*Task to carry out*.
In the listing that follows, the range to quote begins at the line that has "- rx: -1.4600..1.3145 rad" and ends after the line that has "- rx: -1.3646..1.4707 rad"; quote it verbatim and add nothing.

*Dataset content*.
——
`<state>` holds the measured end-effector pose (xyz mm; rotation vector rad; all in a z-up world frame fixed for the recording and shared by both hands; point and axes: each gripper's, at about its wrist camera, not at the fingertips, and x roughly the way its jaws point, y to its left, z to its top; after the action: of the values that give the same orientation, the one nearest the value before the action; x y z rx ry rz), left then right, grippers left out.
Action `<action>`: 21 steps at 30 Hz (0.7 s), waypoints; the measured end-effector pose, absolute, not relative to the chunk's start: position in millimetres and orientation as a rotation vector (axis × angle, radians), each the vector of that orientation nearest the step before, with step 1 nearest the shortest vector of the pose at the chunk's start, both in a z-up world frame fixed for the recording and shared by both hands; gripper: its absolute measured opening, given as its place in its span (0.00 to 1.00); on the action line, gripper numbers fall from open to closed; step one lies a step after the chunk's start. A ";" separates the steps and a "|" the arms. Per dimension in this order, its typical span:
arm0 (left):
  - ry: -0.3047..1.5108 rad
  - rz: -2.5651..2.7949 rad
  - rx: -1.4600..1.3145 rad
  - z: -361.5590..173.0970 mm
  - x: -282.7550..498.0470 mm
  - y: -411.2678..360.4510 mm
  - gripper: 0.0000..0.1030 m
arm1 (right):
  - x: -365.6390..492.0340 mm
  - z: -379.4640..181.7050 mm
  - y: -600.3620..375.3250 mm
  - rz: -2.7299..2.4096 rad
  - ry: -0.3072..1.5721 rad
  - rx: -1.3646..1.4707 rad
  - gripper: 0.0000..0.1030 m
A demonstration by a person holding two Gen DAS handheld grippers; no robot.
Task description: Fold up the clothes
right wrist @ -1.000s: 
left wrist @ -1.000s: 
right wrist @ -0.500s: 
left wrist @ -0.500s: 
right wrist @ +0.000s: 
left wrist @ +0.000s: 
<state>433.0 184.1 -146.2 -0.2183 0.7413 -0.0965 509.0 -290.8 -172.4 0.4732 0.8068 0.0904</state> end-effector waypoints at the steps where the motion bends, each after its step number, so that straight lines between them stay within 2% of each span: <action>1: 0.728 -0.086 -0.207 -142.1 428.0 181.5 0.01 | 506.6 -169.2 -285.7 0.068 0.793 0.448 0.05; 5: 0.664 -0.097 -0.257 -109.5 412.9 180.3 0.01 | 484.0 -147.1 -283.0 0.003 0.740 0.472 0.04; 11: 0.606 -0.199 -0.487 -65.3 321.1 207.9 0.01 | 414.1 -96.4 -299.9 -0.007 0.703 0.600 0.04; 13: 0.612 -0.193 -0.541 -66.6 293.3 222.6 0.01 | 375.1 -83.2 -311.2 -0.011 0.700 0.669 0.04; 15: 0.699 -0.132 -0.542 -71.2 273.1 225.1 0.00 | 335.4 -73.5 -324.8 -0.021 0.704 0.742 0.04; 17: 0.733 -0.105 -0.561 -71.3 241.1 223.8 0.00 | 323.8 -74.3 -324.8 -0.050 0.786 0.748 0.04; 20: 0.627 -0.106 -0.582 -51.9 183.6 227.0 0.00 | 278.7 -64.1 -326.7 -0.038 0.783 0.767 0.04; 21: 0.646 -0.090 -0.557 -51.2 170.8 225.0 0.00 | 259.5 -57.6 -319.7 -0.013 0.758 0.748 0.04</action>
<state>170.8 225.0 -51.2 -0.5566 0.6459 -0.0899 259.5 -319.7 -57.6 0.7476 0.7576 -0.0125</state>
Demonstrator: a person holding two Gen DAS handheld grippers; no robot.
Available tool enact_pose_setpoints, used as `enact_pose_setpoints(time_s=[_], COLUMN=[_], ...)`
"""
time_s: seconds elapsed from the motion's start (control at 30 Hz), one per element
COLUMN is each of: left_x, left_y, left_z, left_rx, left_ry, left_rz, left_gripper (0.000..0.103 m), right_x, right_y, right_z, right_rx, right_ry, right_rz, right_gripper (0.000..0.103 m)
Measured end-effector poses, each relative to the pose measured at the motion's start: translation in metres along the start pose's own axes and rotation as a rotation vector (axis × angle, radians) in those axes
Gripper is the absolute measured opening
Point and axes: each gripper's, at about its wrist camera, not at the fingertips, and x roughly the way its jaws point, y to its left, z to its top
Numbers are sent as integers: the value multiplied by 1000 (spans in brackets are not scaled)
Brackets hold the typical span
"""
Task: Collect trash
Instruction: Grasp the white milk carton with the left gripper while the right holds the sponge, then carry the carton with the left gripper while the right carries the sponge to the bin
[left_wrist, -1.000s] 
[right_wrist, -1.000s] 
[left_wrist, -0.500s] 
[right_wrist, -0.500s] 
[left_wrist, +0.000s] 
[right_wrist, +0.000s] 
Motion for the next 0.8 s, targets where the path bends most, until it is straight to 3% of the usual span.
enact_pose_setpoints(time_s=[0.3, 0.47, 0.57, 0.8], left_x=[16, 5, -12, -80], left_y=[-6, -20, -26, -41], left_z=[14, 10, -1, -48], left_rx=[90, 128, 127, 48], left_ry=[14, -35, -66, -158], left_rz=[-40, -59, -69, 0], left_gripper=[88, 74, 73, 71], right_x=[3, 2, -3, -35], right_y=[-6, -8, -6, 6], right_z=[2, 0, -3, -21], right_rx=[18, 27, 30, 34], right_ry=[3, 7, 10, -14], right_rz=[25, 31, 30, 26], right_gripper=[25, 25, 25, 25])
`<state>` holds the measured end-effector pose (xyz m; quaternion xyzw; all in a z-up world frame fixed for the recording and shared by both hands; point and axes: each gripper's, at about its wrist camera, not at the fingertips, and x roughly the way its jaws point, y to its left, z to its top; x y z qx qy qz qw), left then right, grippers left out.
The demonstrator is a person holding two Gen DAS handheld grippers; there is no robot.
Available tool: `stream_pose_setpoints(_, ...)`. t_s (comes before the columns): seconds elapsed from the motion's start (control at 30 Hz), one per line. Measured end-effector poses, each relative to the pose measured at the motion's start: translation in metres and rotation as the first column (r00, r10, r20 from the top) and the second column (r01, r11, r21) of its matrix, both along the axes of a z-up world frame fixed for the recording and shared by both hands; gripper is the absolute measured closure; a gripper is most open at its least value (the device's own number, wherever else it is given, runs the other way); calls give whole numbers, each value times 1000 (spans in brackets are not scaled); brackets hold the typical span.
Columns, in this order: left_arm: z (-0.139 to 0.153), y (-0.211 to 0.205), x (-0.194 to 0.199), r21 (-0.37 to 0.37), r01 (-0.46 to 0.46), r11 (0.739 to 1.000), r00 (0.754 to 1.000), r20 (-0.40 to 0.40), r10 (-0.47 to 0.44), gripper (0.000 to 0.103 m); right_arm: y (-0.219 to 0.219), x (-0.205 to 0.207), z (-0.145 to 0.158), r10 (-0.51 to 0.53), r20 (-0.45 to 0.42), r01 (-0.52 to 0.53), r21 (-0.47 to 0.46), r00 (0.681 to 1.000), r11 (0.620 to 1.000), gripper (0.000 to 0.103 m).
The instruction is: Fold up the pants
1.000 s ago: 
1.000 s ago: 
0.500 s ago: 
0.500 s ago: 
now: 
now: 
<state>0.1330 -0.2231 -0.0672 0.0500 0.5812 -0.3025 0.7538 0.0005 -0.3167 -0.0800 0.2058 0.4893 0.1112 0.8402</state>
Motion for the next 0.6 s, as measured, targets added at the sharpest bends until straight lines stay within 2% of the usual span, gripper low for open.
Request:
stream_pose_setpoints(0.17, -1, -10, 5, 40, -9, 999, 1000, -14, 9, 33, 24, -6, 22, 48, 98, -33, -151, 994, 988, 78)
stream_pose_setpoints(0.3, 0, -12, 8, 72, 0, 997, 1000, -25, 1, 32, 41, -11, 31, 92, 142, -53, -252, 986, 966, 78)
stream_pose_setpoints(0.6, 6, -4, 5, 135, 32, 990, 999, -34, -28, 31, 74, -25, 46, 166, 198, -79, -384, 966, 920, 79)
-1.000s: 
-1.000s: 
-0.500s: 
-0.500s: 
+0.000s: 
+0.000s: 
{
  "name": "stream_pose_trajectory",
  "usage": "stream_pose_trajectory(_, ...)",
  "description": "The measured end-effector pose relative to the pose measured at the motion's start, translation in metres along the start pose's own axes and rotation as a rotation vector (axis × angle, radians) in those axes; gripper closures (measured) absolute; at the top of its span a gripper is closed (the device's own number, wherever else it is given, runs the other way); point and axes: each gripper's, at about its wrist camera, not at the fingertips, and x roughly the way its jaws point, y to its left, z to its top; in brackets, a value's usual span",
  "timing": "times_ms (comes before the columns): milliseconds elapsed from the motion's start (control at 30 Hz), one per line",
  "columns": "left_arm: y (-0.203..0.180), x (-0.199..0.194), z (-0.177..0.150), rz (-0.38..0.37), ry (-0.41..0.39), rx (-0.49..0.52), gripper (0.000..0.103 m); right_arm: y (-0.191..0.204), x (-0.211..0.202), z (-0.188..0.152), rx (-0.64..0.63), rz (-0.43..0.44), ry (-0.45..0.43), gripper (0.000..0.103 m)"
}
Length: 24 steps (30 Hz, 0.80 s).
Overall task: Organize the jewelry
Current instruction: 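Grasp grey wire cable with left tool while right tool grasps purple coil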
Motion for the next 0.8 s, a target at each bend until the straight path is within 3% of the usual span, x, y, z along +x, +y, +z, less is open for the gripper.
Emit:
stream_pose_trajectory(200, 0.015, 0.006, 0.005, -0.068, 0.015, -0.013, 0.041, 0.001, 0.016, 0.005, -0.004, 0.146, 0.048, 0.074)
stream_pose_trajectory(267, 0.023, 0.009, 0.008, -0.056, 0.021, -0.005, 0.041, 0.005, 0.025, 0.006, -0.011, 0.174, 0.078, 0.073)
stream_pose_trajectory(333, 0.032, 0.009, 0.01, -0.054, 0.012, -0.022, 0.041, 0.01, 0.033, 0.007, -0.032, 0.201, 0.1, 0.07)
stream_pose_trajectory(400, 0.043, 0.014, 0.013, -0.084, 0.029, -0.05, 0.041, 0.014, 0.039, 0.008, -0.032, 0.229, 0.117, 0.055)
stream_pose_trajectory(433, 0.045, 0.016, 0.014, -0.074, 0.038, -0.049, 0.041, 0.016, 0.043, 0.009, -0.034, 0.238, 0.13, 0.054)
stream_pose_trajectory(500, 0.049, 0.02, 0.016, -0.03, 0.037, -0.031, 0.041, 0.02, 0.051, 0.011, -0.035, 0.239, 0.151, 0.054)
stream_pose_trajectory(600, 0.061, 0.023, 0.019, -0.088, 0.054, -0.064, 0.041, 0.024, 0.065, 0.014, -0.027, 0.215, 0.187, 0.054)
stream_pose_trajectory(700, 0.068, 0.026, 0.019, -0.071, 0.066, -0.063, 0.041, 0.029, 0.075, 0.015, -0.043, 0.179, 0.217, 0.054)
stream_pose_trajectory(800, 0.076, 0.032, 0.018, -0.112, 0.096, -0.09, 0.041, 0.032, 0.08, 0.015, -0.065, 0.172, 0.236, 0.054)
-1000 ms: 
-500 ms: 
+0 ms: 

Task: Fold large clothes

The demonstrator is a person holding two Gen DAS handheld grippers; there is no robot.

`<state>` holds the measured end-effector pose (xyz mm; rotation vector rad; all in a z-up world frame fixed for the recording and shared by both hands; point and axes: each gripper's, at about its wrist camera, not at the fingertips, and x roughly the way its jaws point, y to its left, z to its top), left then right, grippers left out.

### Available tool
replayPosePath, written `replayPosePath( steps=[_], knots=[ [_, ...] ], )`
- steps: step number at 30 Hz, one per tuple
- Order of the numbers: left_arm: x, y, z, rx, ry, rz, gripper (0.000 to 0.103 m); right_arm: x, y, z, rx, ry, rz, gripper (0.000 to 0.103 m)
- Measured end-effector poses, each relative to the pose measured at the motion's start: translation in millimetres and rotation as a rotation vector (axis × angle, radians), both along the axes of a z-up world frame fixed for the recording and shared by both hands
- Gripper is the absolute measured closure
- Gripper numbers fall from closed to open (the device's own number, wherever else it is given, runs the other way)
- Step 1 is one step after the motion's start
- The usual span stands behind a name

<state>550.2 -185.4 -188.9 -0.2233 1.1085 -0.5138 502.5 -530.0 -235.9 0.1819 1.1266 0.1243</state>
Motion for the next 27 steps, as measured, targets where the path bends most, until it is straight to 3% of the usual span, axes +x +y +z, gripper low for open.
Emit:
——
*Answer for the task*.
  - rx: -1.4600..1.3145 rad
  - z: -361.5590..173.0970 mm
  - x: -282.7550..498.0470 mm
  - y: -411.2678..360.4510 mm
  - gripper: 0.0000..0.1030 m
arm1 (right):
  - x: -365.6390..492.0340 mm
  - z: -379.4640..181.7050 mm
  - y: -600.3620..375.3250 mm
  - rz: -2.7299..2.4096 rad
  - ry: -0.3072..1.5721 rad
  - rx: -1.3646..1.4707 rad

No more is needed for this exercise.